Какая великая радость голодному получить хлеб, поймет только тот, кто хоть раз испытал голод! Ребята не шли, они летели, будто их, как на крыльях, несли эти полные сумки. В пути едва не столкнулись со всадником, который с трудом удержал коня. Дети застыли, удивленные и испуганные. Таких коней и таких всадников они никогда не видели, только в сказках мать рассказывала о них.
Конь на тонких высоких ногах, с пеной у узды, со стянутым в узел хвостом. На всаднике добротная черкеска, шапка с красной лентой наискось, блестящие сапоги, будто не из кожи они, а кованные из железа. И оружие! Сабля через плечо, маузер в деревянной кобуре, кинжал с белой ручкой да плеть в руке. А на задней луке седла чем-то наполненные хурджины. Это особенно привлекло внимание детей.
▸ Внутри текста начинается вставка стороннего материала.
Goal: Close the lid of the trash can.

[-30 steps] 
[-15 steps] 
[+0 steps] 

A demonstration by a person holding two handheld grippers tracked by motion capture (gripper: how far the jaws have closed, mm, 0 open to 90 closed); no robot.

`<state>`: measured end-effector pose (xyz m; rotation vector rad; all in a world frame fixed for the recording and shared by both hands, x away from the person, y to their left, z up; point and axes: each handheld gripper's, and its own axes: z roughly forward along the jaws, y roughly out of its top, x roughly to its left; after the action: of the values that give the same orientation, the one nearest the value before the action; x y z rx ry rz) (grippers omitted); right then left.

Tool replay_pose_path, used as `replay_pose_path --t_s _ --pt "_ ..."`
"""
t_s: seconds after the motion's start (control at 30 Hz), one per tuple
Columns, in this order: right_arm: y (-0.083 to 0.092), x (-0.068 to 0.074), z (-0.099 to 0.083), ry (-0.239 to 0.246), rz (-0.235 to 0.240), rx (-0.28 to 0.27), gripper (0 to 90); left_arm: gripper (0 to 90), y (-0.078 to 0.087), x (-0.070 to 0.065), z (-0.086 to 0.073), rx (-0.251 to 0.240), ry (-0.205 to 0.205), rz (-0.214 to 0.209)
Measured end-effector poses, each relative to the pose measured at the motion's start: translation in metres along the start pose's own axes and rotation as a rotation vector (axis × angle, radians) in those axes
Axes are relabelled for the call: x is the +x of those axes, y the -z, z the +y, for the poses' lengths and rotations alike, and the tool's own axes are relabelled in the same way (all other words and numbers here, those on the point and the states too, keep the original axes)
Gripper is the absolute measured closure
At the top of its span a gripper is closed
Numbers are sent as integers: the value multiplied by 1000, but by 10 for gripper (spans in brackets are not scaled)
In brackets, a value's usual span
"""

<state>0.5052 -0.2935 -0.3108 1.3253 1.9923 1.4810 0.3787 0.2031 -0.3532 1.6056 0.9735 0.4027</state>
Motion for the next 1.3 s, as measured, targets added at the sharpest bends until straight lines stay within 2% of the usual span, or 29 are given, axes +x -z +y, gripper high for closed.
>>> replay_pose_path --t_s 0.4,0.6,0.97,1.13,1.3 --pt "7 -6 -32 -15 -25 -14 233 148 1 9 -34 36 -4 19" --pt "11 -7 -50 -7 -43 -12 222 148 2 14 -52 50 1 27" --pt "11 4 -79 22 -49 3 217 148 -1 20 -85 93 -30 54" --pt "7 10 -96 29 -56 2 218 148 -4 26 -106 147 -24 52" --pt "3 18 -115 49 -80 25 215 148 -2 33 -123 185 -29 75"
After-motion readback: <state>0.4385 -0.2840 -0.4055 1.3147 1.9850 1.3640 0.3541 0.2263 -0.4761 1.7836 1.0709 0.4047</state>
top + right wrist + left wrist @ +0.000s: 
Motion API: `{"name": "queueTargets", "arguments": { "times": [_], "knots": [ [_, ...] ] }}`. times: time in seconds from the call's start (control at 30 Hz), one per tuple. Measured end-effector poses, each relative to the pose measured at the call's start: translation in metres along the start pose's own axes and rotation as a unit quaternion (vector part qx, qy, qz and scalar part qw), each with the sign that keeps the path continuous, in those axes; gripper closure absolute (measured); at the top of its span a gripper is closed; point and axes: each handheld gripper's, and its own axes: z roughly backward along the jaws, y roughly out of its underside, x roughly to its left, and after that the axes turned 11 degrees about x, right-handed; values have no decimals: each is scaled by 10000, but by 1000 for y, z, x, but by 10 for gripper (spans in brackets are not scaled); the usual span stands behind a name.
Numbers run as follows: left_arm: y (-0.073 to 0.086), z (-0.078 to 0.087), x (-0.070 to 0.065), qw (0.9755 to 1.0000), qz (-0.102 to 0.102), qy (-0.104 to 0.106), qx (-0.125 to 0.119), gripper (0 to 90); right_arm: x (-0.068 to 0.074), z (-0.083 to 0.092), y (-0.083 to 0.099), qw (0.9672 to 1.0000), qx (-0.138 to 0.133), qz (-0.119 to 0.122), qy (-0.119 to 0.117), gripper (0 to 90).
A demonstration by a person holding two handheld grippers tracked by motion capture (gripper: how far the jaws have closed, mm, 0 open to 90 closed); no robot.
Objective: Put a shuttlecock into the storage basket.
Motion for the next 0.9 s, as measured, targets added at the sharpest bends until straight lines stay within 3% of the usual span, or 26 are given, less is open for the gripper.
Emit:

— Юсуф, я попрошу у него, он обязательно подаст нам, — сказала Жавхар.
— Я сам попрошу! — Юсуф решительно подошел к всаднику. — Доброго пути тебе, помоги нам, сиротам, чем можешь, мы будем благодарны и будем за тебя молиться.
Заученные слова были произнесены. Мальчик поднял глаза на всадника. По телу его пробежала непонятная дрожь. Юсуф попятился, будто испугался, но остановился и опять уставился на всадника. Тот тоже с минуту пристально глядел на мальчика, быстро спешился. И в этот миг недоумение их разрешилось криком, который вырвался у Жавхар:
— Папа!
Жавхар кинулась к отцу. А всадник этот и вправду был не кто-нибудь, а сам Али.
Юсуф постоял в оцепенении, потом его будто лихорадка затрясла. Но до конца он осознал случившееся только тогда, когда отец сказал:
1
Ази — дядя.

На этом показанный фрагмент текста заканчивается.